主人公はまだ学生ではあるものの、活動場所のメインはバイト先である「ピヴォワーヌ」というパン屋&レストランのお店。

ヒロインを含めこのお店の関係者はやらたとキャラの濃い人が多く、主人公のノリのいい性格と非常に相性が良く感じた。
共通から個別ルートに至るまで(特にヒロイン以外のシーンが絡むものについても)、あの手この手で笑わせてくれる。
シモネタこそ多いが、メタネタが無い等好感のもてる所もあった。

ヒロイン達ももちろん笑いに使われているのだが、それでいてしっかりと魅力をアピールできている所も良いところだろう。
今回の作品で攻略対象となるヒロインは幼馴染や後輩、バイト先の同僚にはじまり、支配人や従姉妹まで、現在のゲームとしては立ち位置としてほんの少し特殊な方に属する人も。
そんな中で各キャラクターの抱える問題というのが本当に些細なことはポイントだろう、例えば当たり前すぎて異性としてみれなかったり、恋愛という物が分からなかったり、忙しすぎて恋愛が出来なかったり…etc。
そういった状況からみせてくれるのは本当にに当たり前と言える幸せ。
個別ルートに入ってから、大きな変動や展開という物は殆どないといっていい。
ただ順当に愛を深めていく二人を見る作品であり、それがまた何ともいえず癒される。
こんな日常があればいいな、と思わず思ってしまうことだろう。

この作品で最も評価する所としてあげたいのはやはり告白シーン。
それまで選んできた選択肢などによって、主人公は告白するかされるかを選ぶことができる。それ以降の流れは基本的に同じなので、差があるのはここだけなのだが、それを考えてもニクイ演出だった。
詳しくはプレイをして体感してほしいのだが、思わずタイトルの意味に納得してしまうほど純なシーンであり、BGMや潤んだ瞳の演出等等…その力の入れ具合に感服し、√によっては思わず涙ぐんでしまうほど。
自信を持って恋愛物として勧められるのはこのシーンがあるからこそである。

作中では選択肢として誰にメールを送るか、どのようなメールを送るかを選ぶことができる。その内容如何によってどのルートへ行くことになるか決まるというもので、システム的にまったく新しいものではないのだが、この作品の雰囲気にはとってもあっていたと思う。なにげない日常のやり取りから深まっていく興味や好意という物を自然と理解させてくれた良システムだろう。
付け加えて、特定のタイミングで好きな相手にメールを送ることができる。
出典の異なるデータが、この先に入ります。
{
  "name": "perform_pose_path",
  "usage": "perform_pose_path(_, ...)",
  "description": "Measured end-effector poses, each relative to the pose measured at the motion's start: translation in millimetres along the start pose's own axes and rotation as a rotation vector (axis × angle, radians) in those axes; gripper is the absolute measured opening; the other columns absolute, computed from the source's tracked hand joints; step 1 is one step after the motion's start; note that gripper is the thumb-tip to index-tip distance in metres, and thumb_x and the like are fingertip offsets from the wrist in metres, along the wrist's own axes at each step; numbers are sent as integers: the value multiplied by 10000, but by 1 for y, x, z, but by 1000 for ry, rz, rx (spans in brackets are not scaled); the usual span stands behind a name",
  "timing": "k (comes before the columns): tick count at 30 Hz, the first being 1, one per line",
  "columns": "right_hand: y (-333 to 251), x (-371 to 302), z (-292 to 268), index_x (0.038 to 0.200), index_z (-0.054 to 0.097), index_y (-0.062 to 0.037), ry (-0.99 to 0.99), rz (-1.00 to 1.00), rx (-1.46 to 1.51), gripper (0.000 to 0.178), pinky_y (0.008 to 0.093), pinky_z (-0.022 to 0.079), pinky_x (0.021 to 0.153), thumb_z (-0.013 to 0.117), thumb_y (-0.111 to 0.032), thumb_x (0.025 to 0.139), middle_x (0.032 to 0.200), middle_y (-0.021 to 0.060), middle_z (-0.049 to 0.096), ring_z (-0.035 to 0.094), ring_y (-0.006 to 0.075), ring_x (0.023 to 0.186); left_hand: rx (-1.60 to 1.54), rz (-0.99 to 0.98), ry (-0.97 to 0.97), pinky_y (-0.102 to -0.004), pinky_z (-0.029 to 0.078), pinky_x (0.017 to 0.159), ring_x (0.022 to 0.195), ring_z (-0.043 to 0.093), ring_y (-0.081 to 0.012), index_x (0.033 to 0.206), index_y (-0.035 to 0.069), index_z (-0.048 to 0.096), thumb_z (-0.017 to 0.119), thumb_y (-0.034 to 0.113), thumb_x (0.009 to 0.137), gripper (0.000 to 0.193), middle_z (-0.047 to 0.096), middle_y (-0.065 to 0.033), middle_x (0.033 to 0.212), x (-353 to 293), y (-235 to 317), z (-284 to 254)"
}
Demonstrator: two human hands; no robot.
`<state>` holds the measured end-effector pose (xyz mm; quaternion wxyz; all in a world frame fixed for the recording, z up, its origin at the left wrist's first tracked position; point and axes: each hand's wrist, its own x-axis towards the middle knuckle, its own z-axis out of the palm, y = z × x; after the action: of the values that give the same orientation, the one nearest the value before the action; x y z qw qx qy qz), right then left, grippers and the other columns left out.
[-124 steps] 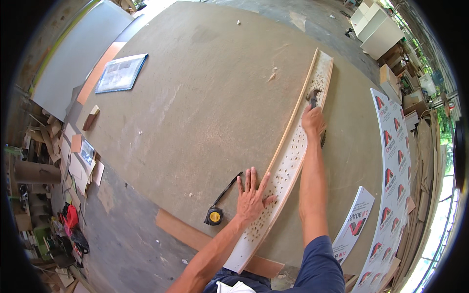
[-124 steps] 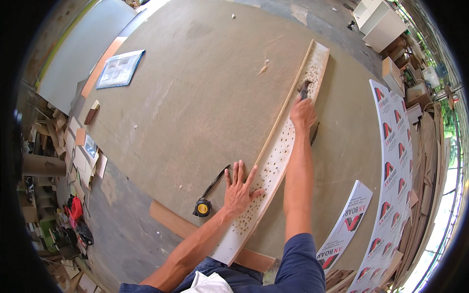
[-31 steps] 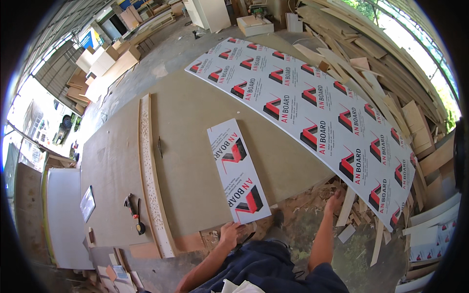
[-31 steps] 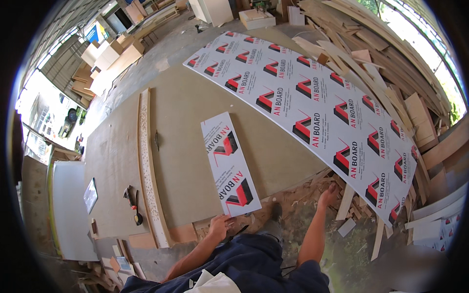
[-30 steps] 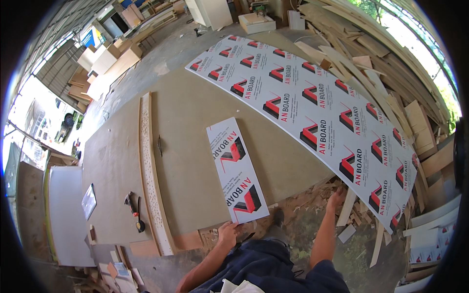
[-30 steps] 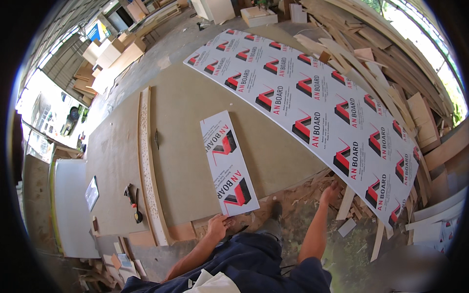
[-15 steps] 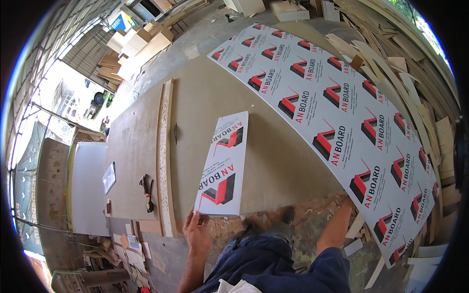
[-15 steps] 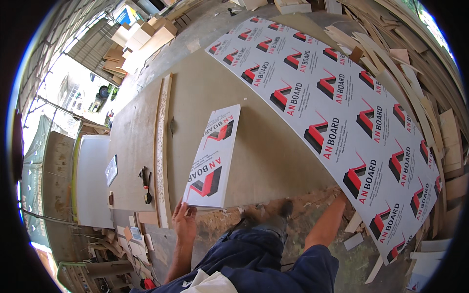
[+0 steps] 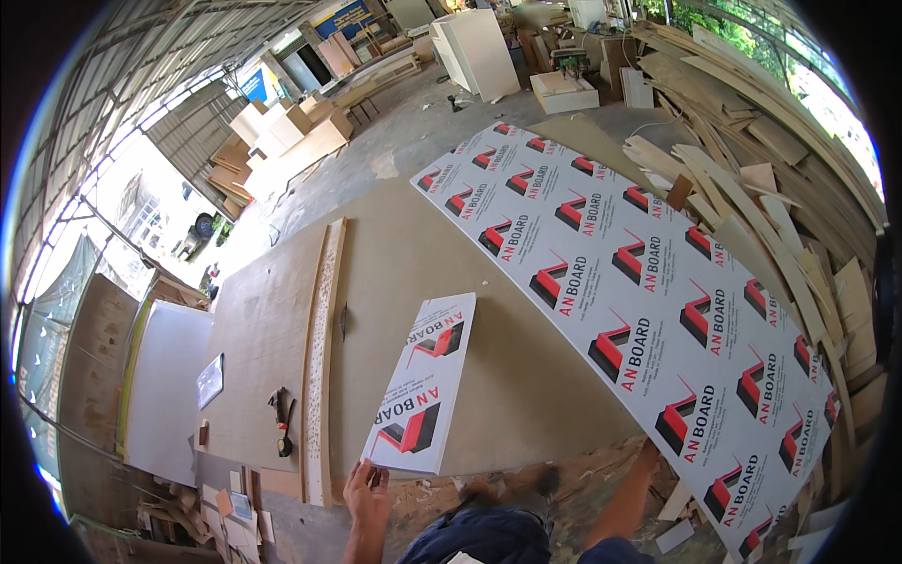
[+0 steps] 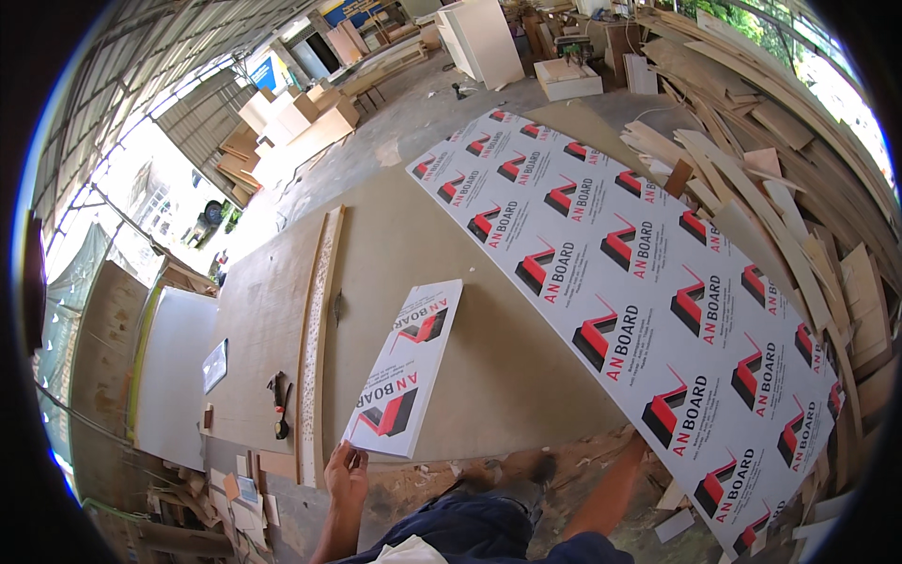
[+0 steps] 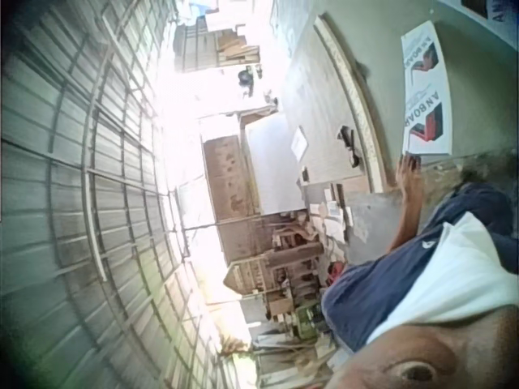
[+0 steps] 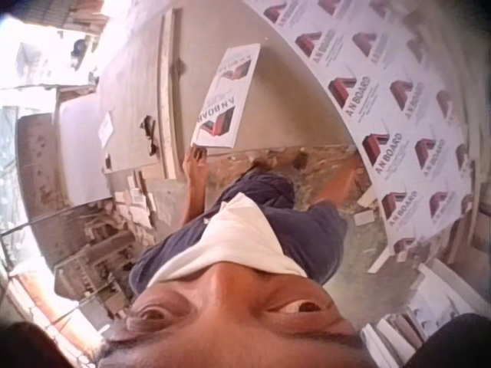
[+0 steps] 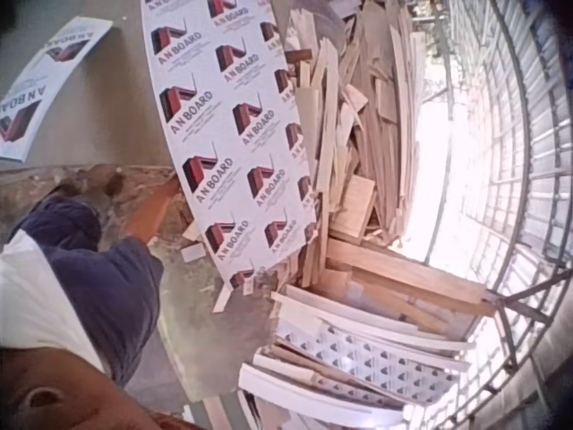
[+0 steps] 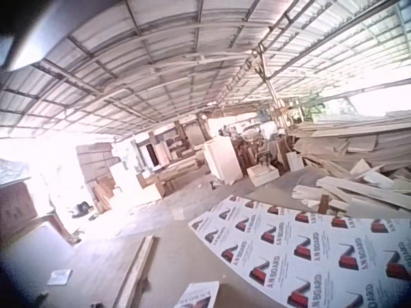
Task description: The person aligns a perforated wooden strip with a white board on a workbench. They use a hammer to tap the pieces together and a tape measure to verify alignment. The person repeatedly checks the fit and adjusts the components.
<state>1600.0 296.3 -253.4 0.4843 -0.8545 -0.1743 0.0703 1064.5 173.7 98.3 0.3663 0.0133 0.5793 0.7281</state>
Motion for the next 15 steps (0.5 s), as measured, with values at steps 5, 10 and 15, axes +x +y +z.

こちらは主に笑い等がメインであり、シナリオの流れには関係なかったが少々会話が変動したりと細かいところも見せており、上記と合わせて評価したい部分は多い。
しかしだからこそ、そのポイントを見逃してしまう事が多かった。
質の高いシナリオだからこそ、そちらに集中してしまい他の部分に気が回らなくなり、いつの間にか通過してしまっているという事が多々あった…。
せっかくの良コンテンツであるため過去の履歴等を見れるようにする等、もう少し工夫をすることで見やすい内容にしてほしい所。
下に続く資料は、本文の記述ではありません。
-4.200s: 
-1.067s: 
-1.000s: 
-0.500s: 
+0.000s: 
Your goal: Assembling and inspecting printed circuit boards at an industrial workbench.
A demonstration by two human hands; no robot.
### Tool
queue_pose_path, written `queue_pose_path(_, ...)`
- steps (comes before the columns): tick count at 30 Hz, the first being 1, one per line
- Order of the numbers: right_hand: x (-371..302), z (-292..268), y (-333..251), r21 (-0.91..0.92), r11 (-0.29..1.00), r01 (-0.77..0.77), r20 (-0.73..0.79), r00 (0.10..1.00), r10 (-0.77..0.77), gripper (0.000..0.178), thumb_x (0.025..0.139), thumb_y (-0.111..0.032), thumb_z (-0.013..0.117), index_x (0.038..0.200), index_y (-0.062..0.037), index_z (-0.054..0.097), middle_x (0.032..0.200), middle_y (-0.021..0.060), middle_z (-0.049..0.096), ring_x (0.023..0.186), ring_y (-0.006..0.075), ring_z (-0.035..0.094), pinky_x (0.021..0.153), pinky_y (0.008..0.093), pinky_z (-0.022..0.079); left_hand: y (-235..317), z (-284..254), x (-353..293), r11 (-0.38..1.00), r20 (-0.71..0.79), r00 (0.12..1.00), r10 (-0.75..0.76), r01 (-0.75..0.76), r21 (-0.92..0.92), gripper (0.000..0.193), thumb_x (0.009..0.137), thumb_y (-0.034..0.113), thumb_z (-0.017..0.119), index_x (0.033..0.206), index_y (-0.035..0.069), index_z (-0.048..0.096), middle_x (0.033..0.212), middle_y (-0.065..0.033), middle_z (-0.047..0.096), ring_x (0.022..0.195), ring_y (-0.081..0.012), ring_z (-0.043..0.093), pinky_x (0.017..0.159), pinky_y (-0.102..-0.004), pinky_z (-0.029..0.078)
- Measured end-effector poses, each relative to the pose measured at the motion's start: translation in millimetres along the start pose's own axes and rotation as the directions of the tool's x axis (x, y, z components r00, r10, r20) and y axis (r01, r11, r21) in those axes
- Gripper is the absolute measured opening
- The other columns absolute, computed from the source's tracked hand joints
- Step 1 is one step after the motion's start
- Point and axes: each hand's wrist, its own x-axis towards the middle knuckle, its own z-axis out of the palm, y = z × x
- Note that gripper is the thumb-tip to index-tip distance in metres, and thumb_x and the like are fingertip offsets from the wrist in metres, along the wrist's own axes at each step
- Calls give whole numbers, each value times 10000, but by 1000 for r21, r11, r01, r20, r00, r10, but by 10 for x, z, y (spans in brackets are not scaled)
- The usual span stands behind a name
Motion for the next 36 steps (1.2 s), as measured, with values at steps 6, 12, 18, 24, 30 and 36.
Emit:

コンフィグについては十分に使い易く不便に感じることは殆どなかった。

総括
萌え・ギャグゲーとしてだけではなく、恋愛物としても素晴らしい評価を与えたい作品であり、とくにその演出に関しては目を見張るものがあり、このジャンルの作品としてはかなり高い評価を与えた。

【ぶっちゃけコーナー】
ただの萌えゲーだと思ってやっていたら、思った以上に面白くて、どんどん世界に引き込まれていく。
そして気が付いたら告白シーンでウルっときて…個別√では可愛いなぁ…って思ってて、最後の方でまたちょっとウルっときて。
何というか特殊なことは殆どなくて、当たり前のことなんだけどそれが大事なんだなと思わせてくれるシナリオ運びだった。
たぶん、共通√を含め世界に引っ張る力が上手いんだと思う。
だから何でもないことでも一喜一憂してしまうんだろうなぁ…プレイし終わった後も少しの寂しさと共にいい作品だったと素直に言える。